=== Exercise directions ===
In the listing below, identify each line with the word "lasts" and return those lines.

##### Extracted material

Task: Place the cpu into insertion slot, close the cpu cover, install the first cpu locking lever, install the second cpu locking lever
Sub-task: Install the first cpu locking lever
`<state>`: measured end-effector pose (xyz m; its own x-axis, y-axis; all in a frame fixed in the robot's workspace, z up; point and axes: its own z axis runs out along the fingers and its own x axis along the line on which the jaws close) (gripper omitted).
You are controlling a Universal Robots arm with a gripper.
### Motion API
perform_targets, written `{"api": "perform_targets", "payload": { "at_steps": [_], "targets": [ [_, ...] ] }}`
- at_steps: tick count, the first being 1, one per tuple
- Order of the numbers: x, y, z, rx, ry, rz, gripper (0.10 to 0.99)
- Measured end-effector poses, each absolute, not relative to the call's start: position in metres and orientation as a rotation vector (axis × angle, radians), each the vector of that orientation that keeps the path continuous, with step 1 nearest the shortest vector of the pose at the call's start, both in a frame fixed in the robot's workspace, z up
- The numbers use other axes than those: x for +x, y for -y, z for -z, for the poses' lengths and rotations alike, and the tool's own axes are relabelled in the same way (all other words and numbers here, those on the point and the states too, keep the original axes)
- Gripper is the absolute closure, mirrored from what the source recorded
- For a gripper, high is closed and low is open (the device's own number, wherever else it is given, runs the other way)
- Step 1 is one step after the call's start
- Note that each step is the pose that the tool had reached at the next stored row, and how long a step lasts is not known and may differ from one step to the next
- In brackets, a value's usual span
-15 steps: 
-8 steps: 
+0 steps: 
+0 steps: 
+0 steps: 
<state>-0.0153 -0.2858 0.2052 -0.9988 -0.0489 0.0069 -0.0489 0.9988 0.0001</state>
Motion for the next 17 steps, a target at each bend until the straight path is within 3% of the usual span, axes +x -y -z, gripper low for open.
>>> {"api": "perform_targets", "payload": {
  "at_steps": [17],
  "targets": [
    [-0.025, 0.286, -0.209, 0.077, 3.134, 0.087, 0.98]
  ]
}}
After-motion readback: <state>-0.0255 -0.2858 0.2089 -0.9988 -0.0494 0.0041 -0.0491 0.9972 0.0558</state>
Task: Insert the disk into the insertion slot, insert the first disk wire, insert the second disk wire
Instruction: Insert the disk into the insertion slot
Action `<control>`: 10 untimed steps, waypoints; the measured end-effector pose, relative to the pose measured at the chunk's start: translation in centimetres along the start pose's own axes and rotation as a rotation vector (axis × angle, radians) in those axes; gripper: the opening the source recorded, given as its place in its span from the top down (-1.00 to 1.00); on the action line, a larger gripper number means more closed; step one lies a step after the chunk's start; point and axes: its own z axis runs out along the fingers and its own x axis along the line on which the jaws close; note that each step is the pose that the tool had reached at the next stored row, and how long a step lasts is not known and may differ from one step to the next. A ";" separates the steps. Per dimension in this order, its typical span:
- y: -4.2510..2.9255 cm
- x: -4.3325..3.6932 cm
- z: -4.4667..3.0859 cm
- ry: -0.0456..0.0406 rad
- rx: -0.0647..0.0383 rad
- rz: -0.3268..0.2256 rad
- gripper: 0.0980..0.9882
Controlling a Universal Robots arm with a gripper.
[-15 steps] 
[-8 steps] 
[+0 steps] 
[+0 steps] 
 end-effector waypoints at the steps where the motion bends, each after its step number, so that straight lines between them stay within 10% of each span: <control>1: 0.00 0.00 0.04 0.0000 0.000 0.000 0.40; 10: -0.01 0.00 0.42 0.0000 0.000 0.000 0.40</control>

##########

=== Result below ===
- Note that each step is the pose that the tool had reached at the next stored row, and how long a step lasts is not known and may differ from one step to the next
Action `<control>`: 10 untimed steps, waypoints; the measured end-effector pose, relative to the pose measured at the chunk's start: translation in centimetres along the start pose's own axes and rotation as a rotation vector (axis × angle, radians) in those axes; gripper: the opening the source recorded, given as its place in its span from the top down (-1.00 to 1.00); on the action line, a larger gripper number means more closed; step one lies a step after the chunk's start; point and axes: its own z axis runs out along the fingers and its own x axis along the line on which the jaws close; note that each step is the pose that the tool had reached at the next stored row, and how long a step lasts is not known and may differ from one step to the next. A ";" separates the steps. Per dimension in this order, its typical span:

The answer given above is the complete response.